## EXERCISE REQUIREMENTS
Repeat the lines of the data exactly and exclude any picture among them.

## EXERCISE MATERIALS
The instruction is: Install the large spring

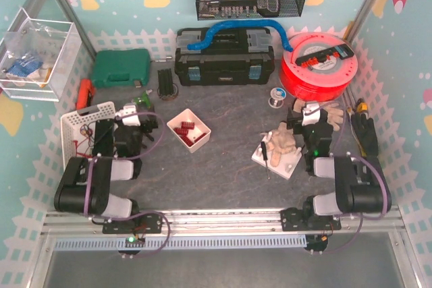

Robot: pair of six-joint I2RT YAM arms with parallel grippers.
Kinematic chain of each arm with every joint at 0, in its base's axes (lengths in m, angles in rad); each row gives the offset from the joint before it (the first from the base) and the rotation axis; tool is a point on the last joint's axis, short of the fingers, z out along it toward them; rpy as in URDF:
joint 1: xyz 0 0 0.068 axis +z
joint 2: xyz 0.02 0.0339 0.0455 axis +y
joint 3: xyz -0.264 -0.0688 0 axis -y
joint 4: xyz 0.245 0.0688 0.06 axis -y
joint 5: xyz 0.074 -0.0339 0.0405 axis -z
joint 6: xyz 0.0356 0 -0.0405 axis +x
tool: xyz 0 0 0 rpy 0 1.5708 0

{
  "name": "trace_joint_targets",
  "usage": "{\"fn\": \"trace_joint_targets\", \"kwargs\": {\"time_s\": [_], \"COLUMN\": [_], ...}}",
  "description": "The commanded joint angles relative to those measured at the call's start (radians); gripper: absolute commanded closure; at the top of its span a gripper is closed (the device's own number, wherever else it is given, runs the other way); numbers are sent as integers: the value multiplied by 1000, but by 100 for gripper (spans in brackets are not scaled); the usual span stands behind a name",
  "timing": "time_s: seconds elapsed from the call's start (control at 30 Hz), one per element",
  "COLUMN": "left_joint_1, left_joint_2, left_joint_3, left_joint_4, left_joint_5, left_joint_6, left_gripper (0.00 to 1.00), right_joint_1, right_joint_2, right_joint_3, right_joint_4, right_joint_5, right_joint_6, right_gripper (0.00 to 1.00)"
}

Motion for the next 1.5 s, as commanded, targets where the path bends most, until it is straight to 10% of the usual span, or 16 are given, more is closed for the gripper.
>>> {"fn": "trace_joint_targets", "kwargs": {"time_s": [0.0, 0.4, 0.8, 1.47], "left_joint_1": [-7, -5, -20, -504], "left_joint_2": [-167, -397, -495, -365], "left_joint_3": [148, 586, 393, 289], "left_joint_4": [-338, -1170, -1011, -820], "left_joint_5": [-21, 109, 524, 297], "left_joint_6": [-41, -447, -576, -458], "left_gripper": [1, 1, 1, 1], "right_joint_1": [1, 1, -6, 126], "right_joint_2": [-170, -260, -281, -171], "right_joint_3": [96, 604, 521, 514], "right_joint_4": [-222, -1137, -1189, -1394], "right_joint_5": [-104, -99, -279, 38], "right_joint_6": [-21, 376, 576, 441], "right_gripper": [1, 1, 2, 32]}}
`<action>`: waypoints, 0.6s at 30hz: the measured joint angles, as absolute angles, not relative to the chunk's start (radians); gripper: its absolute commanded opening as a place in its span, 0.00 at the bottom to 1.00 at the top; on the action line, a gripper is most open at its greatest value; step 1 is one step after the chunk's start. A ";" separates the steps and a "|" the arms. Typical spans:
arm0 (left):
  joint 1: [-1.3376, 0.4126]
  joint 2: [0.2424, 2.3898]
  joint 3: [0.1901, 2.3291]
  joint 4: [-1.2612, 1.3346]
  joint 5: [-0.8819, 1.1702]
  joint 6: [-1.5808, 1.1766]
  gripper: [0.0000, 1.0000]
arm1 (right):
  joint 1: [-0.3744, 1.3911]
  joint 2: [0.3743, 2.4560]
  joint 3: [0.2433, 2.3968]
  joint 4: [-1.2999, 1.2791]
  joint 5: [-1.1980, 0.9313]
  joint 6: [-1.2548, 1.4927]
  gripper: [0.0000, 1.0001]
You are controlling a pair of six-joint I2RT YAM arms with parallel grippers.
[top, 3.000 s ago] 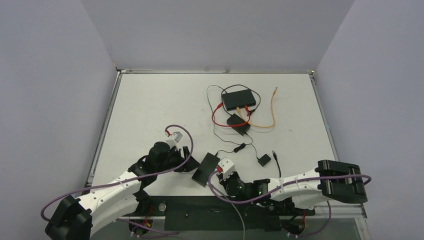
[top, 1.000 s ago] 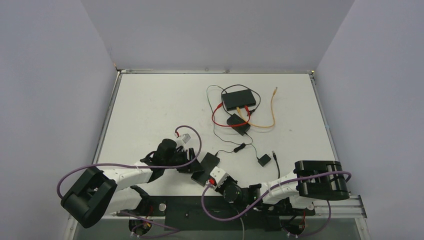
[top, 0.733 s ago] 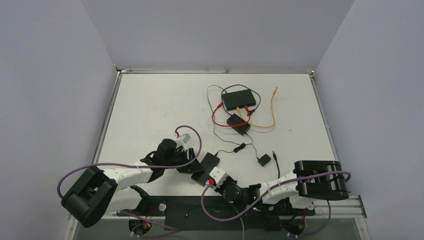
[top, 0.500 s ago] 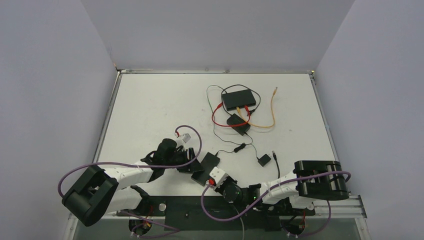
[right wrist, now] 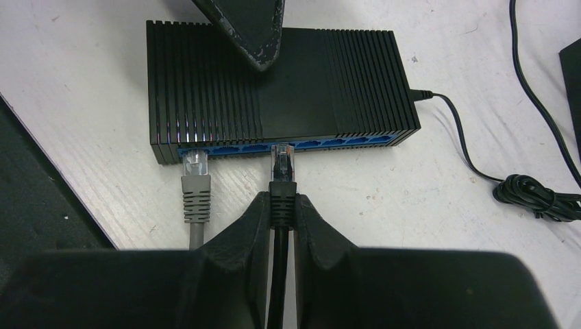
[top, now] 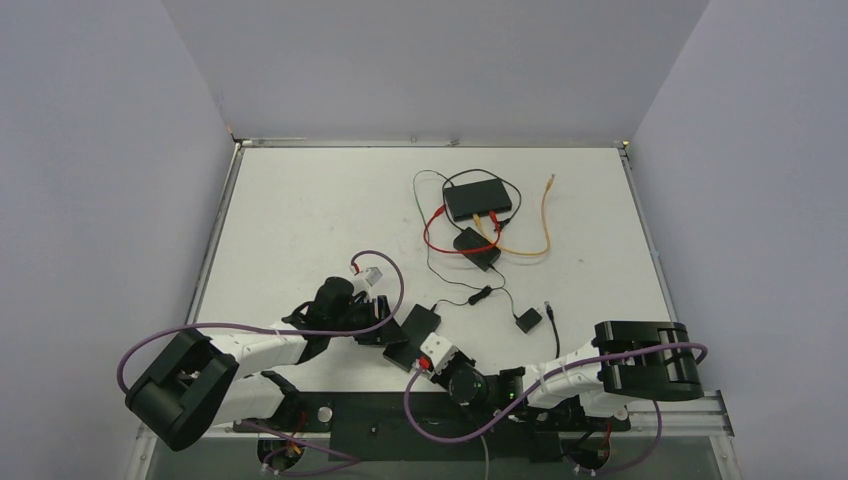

## RESULT OF THIS EXERCISE
The instruction is: Install the large spring


Robot: pair of six-joint I2RT YAM arms with parallel grippers.
Kinematic chain of each arm with every joint at 0, in its base's axes (lengths in m, angles in rad); each row gives the offset from the joint before it (the first from the base) and the rotation axis; tool is a point on the last joint's axis, short of the fingers, z out along it toward them; rpy as in URDF:
joint 1: xyz 0 0 0.068 axis +z
joint 2: xyz 0.02 0.0339 0.0455 axis +y
joint 3: xyz -0.264 -0.0688 0 axis -y
joint 4: xyz 0.245 0.0688 0.06 axis -y
joint 5: xyz 0.074 -0.0339 0.0405 axis -z
joint 6: xyz 0.0356 0 -0.0405 axis +x
tool: xyz 0 0 0 rpy 0 1.5708 0

{
  "name": "trace_joint_targets",
  "usage": "{\"fn\": \"trace_joint_targets\", \"kwargs\": {\"time_s\": [_], \"COLUMN\": [_], ...}}",
  "description": "The commanded joint angles relative to those measured at the call's start (radians); gripper: absolute commanded closure; at the top of its span a gripper is closed (the device's own number, wherever else it is given, runs the other way); numbers are sent as integers: the value multiplied by 1000, but by 100 for gripper (spans in brackets are not scaled); the usual span stands behind a name",
  "timing": "time_s: seconds elapsed from the call's start (control at 30 Hz), one per element",
  "COLUMN": "left_joint_1, left_joint_2, left_joint_3, left_joint_4, left_joint_5, left_joint_6, left_gripper (0.00 to 1.00), right_joint_1, right_joint_2, right_joint_3, right_joint_4, right_joint_5, right_joint_6, right_gripper (0.00 to 1.00)"
}

Motion for the next 1.5 s, as commanded, targets where the path bends most, until it is straight to 10% of the usual span, or 16 are given, more is closed for the gripper.
>>> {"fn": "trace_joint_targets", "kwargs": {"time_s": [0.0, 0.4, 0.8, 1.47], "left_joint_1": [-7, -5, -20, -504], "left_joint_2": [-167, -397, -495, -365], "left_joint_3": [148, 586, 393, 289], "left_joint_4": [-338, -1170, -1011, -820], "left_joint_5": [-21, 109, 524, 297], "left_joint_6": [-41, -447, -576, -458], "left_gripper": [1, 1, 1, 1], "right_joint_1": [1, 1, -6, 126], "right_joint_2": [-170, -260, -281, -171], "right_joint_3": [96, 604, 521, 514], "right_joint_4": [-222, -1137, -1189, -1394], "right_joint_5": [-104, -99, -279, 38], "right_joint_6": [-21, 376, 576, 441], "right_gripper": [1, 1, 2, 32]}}
`<action>`: waypoints, 0.6s at 30hz: the measured joint angles, as absolute angles, not relative to the chunk's start (radians); gripper: its absolute commanded opening as a place in its span, 0.00 at the bottom to 1.00 at the top; on the action line, a gripper is most open at its greatest value; step 1 is one step after the chunk's start. A ";" separates the steps and a "|" the arms. Typical spans:
arm0 (left):
  joint 1: [-1.3376, 0.4126]
  joint 2: [0.2424, 2.3898]
  joint 3: [0.1901, 2.3291]
  joint 4: [-1.2612, 1.3346]
  joint 5: [-0.8819, 1.1702]
  joint 6: [-1.5808, 1.1766]
  gripper: [0.0000, 1.0000]
arm1 (right):
  joint 1: [-0.3744, 1.3911]
  joint 2: [0.3743, 2.4560]
  joint 3: [0.2433, 2.3968]
  joint 4: [-1.2999, 1.2791]
  joint 5: [-1.1980, 0.9313]
  joint 6: [-1.2548, 1.4927]
  gripper: [0.0000, 1.0001]
You are controlling a pair of six-joint I2RT YAM arms with parallel grippers.
[top, 3.000 s ago] 
[top, 1.000 s ago] 
[top, 0.733 s ago] 
[top, 0.500 s ago] 
[right wrist, now] 
[top, now] 

The output given here is complete.